**Activity**
Give the count of lines below that include the word "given", and say nothing else.
□ □ □
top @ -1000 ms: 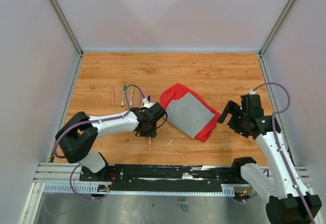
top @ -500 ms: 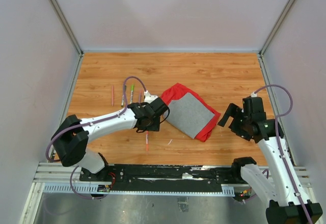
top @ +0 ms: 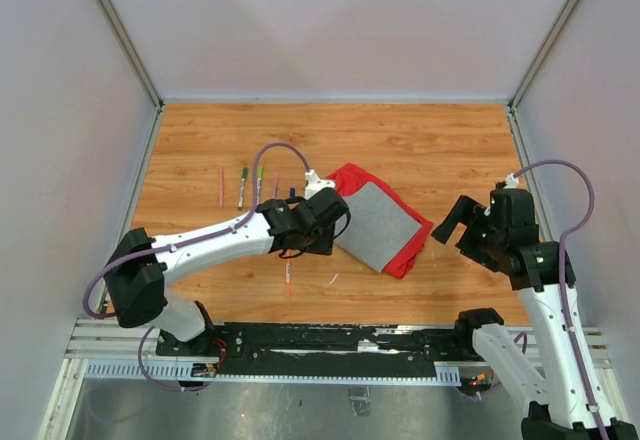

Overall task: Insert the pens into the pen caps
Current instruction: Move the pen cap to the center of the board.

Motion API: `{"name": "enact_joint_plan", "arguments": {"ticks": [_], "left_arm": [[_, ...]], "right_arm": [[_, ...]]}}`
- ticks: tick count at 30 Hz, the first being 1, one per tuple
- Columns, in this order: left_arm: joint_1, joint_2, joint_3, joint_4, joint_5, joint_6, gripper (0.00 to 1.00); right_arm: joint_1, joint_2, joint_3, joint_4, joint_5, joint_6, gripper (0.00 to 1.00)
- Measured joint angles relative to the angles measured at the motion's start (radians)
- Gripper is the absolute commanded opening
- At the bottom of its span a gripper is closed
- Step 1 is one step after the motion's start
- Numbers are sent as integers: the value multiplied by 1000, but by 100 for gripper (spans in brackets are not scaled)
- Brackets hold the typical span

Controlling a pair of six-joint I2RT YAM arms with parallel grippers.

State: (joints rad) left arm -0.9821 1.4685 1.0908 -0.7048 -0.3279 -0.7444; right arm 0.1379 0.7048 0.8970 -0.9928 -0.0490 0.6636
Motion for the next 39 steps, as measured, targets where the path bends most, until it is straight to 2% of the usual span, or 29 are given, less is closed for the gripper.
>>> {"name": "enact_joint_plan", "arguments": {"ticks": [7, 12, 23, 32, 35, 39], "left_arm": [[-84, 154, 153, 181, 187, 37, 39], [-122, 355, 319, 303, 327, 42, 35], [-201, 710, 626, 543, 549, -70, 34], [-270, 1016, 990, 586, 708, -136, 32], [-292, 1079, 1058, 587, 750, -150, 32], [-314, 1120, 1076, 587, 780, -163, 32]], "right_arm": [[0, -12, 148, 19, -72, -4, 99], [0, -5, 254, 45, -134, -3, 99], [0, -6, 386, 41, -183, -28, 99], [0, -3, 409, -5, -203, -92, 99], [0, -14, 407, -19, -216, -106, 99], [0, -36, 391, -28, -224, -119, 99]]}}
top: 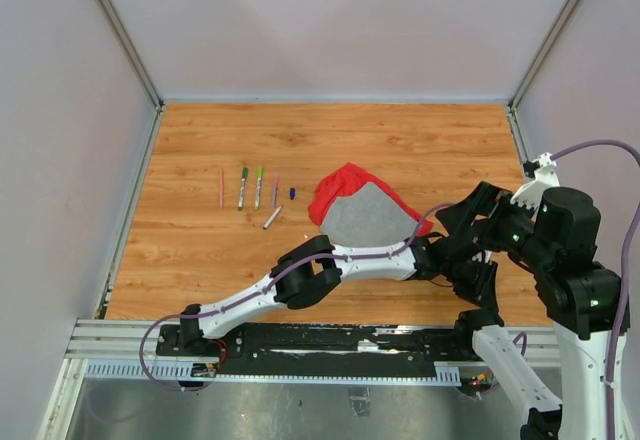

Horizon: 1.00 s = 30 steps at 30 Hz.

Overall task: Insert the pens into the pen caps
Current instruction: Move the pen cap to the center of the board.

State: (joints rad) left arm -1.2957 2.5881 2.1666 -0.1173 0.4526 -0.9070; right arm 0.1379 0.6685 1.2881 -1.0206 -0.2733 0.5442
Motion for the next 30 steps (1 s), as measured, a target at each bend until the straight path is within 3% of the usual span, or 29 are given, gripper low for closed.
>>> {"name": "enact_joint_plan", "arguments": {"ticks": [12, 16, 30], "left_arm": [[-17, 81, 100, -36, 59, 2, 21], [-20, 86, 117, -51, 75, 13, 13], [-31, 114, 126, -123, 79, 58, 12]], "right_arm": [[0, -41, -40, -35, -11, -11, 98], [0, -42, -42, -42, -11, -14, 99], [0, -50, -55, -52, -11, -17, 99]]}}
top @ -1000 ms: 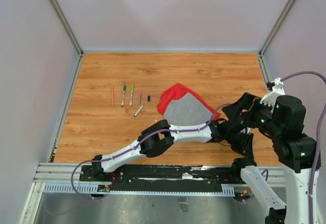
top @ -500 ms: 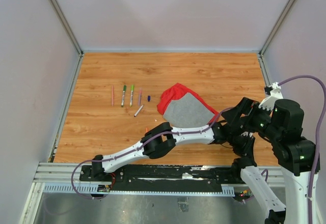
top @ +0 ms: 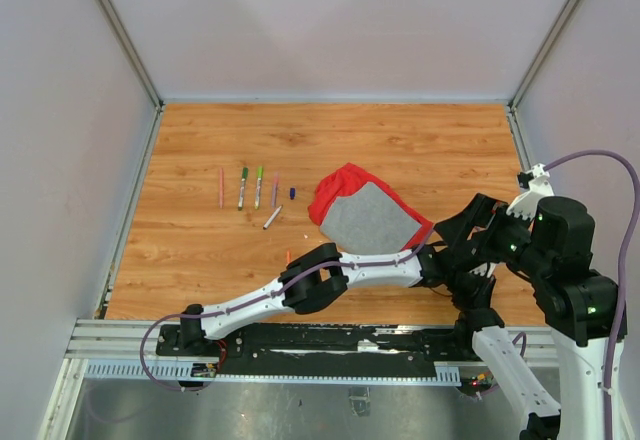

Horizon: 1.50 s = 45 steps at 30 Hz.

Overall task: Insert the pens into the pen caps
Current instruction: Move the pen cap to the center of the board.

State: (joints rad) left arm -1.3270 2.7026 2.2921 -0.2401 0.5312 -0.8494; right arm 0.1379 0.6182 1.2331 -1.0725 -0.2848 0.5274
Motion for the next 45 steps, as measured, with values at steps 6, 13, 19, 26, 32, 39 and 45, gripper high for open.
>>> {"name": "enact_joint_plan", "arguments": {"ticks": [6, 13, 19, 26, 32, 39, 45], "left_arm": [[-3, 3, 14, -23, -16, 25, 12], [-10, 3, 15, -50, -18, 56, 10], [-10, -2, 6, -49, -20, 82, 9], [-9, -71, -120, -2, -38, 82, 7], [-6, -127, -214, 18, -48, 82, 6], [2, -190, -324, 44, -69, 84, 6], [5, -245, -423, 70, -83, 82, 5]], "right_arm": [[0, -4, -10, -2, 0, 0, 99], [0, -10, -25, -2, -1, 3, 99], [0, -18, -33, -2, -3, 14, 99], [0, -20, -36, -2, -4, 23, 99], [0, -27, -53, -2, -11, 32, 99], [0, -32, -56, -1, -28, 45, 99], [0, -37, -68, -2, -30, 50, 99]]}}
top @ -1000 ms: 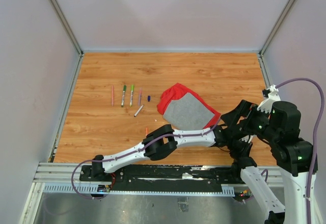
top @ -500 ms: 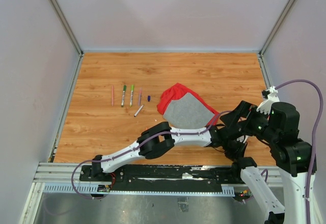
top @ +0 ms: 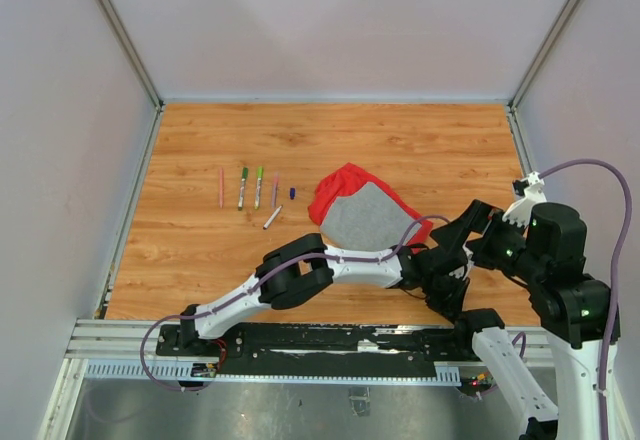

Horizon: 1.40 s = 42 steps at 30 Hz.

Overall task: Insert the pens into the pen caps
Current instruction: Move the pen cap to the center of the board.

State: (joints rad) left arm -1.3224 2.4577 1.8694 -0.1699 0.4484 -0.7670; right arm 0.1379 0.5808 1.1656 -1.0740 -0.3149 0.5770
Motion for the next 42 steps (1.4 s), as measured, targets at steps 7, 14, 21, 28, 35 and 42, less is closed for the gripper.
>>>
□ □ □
**Solution to this task**
2